## About this task:
All lines below starting at the one that holds "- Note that" and ending at the one that holds "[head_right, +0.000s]" should be printed exactly, ends included. Pictures should not be printed, nor anything else.

--- Source material ---

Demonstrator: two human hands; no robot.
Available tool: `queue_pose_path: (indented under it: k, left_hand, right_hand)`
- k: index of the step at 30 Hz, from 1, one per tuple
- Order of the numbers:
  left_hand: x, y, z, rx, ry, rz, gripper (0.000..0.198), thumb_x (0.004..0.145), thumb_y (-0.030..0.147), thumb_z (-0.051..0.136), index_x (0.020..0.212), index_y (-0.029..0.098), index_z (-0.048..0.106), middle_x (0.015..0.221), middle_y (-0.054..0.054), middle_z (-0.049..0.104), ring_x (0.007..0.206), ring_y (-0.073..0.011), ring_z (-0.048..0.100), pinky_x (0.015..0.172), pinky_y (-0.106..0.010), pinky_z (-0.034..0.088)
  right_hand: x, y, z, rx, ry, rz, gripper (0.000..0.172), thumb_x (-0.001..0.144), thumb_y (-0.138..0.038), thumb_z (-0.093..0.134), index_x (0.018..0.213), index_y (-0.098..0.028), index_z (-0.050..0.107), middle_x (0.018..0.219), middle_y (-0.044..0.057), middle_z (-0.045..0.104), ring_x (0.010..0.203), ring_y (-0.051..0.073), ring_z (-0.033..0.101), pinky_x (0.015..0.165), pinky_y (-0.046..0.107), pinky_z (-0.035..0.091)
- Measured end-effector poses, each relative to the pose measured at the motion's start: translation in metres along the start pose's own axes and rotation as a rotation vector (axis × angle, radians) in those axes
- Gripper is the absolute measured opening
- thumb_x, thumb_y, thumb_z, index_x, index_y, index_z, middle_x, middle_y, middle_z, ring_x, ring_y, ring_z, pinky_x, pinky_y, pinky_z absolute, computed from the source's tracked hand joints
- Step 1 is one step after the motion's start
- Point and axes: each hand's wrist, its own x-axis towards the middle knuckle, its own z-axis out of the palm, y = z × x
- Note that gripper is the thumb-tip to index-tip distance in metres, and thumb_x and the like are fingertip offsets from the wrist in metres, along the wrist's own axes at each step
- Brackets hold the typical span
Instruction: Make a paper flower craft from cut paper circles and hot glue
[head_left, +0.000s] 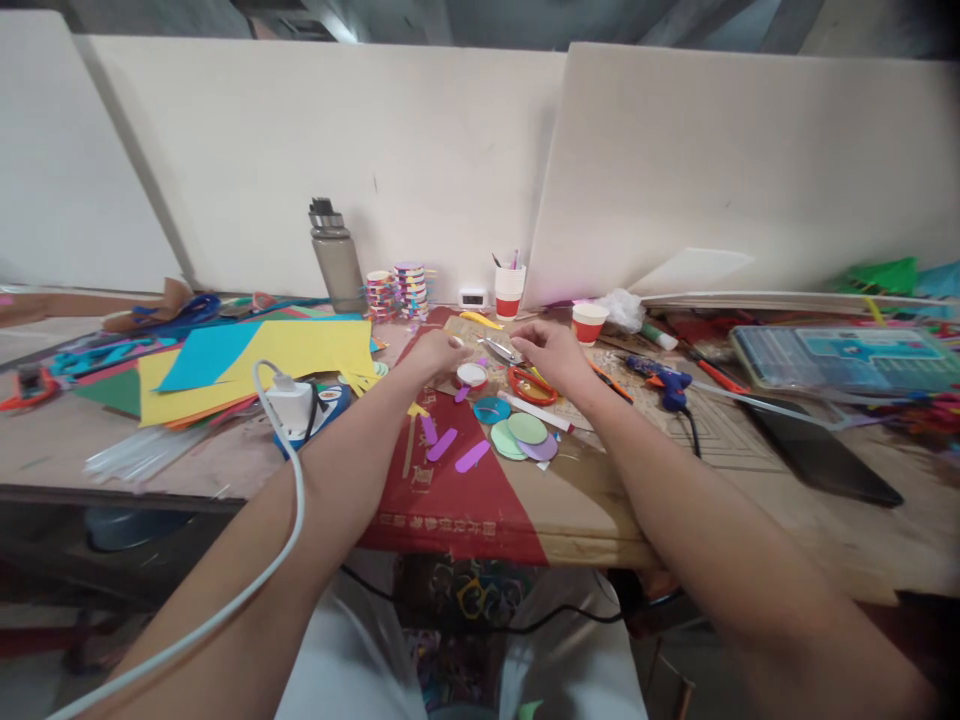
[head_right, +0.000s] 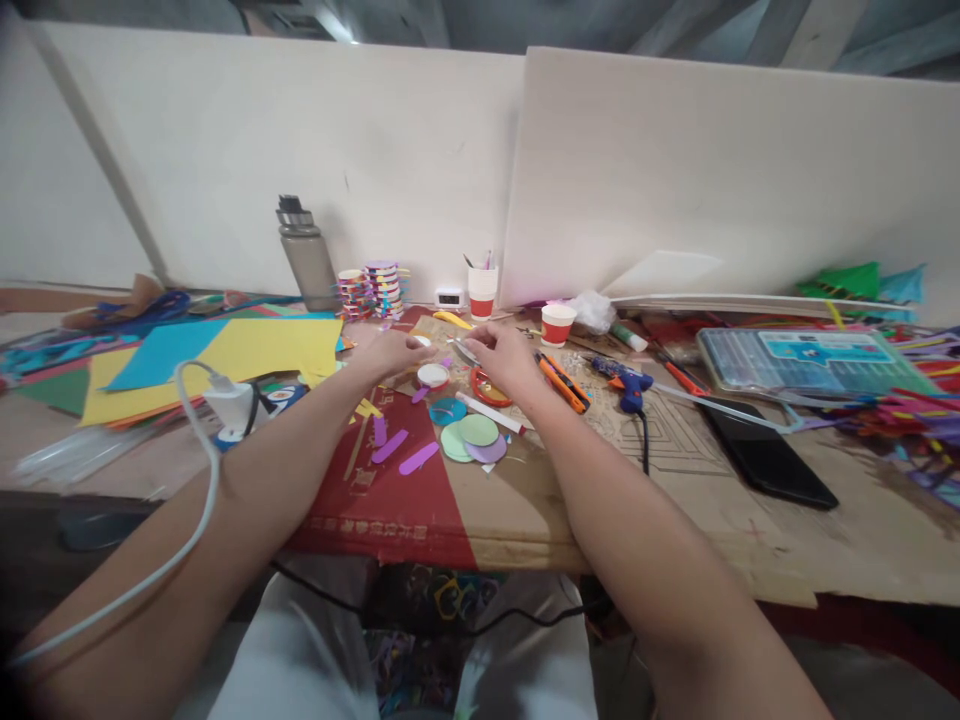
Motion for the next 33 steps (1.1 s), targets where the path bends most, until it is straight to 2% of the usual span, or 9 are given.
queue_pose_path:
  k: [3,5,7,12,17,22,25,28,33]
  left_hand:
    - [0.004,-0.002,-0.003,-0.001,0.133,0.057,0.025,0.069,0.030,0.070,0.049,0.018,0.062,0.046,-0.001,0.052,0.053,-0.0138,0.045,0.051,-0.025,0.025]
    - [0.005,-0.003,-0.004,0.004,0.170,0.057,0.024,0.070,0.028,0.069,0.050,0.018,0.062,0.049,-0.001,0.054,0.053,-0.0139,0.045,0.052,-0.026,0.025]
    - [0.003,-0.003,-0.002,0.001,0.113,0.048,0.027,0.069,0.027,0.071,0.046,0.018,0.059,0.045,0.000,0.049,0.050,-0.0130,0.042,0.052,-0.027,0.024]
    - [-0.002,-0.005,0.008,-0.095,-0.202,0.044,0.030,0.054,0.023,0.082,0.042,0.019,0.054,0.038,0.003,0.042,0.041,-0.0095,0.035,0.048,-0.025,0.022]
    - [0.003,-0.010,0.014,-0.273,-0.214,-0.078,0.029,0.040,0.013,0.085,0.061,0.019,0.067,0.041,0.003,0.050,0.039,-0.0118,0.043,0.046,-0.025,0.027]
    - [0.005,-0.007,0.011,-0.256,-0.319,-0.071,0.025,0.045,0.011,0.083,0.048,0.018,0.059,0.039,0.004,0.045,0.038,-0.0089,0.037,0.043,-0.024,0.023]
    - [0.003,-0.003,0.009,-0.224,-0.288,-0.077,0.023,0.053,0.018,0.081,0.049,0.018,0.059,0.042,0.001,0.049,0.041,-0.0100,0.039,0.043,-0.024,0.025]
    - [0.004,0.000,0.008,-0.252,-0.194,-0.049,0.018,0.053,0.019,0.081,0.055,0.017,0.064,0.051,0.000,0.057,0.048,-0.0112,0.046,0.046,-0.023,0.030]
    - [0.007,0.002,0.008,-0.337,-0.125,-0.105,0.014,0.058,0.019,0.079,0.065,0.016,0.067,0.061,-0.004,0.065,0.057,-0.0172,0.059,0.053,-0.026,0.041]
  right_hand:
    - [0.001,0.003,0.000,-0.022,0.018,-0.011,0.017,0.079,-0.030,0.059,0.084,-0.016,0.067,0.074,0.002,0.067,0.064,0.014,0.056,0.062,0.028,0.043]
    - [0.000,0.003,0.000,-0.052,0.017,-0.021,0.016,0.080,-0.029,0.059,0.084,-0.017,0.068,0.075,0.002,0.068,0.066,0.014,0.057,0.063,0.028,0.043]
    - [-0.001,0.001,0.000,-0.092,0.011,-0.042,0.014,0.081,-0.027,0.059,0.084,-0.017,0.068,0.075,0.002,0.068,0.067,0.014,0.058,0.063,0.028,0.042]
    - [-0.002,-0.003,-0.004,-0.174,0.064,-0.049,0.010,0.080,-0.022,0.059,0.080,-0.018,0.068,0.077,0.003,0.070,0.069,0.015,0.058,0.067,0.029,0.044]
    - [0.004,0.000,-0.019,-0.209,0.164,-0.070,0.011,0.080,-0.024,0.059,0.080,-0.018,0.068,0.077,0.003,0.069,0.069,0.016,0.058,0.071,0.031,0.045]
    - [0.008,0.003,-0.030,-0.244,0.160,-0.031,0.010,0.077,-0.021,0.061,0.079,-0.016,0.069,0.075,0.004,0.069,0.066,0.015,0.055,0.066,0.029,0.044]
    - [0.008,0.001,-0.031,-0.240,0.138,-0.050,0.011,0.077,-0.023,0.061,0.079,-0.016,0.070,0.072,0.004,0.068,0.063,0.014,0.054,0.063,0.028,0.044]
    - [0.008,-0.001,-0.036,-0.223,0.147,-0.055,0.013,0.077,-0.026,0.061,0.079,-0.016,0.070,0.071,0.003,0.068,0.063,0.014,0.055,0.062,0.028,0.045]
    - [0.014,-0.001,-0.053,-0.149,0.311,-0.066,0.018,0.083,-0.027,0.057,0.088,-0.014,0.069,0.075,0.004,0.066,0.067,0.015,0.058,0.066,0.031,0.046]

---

## Solution below:
- Note that gripper is the thumb-tip to index-tip distance in metres, and thumb_x and the like are fingertip offsets from the wrist in metres, along the wrist's own axes at each step
- Brackets hold the typical span
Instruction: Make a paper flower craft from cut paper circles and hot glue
[head_left, +0.000s] 
[head_right, +0.000s] 

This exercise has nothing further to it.